(Exercise directions)
Nothing but the lines from the one with "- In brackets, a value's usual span" through the end of the listing below should appear in your reply, each copied exactly.

++++++++++++++++++++

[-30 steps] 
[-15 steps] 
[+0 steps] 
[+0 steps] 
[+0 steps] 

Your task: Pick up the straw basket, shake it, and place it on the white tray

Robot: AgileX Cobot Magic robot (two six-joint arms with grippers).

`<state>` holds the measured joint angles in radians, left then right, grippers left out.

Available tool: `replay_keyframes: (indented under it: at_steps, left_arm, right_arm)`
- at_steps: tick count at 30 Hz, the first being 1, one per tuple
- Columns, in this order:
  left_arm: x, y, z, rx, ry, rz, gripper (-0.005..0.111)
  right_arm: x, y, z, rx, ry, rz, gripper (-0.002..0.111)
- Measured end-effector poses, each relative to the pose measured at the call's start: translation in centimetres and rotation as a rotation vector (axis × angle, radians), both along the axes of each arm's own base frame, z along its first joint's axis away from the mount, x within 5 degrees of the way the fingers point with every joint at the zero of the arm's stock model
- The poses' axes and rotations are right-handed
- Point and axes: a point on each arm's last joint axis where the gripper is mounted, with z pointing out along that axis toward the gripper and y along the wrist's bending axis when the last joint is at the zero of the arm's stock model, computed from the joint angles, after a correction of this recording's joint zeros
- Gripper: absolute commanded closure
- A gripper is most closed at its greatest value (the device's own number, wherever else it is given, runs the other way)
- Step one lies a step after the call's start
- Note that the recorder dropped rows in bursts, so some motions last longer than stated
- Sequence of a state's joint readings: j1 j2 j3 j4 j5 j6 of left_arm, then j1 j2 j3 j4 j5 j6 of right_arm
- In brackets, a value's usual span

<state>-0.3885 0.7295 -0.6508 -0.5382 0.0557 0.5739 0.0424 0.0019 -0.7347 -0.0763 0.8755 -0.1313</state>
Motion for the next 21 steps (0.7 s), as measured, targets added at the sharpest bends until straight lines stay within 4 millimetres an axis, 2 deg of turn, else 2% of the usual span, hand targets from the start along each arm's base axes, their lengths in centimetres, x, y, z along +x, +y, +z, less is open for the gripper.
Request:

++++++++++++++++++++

(Reply to the exercise)
- In brackets, a value's usual span

<state>-0.3885 0.7295 -0.6508 -0.5382 0.0557 0.5739 0.0424 0.0019 -0.7347 -0.0763 0.8755 -0.1313</state>
Motion for the next 21 steps (0.7 s), as measured, targets added at the sharpest bends until straight lines stay within 4 millimetres an axis, 2 deg of turn, else 2% of the usual span, hand targets from the start along each arm's base axes, their lengths in centimetres, x, y, z along +x, +y, +z, less is open for the gripper.
Request:

What appears above is the full answer.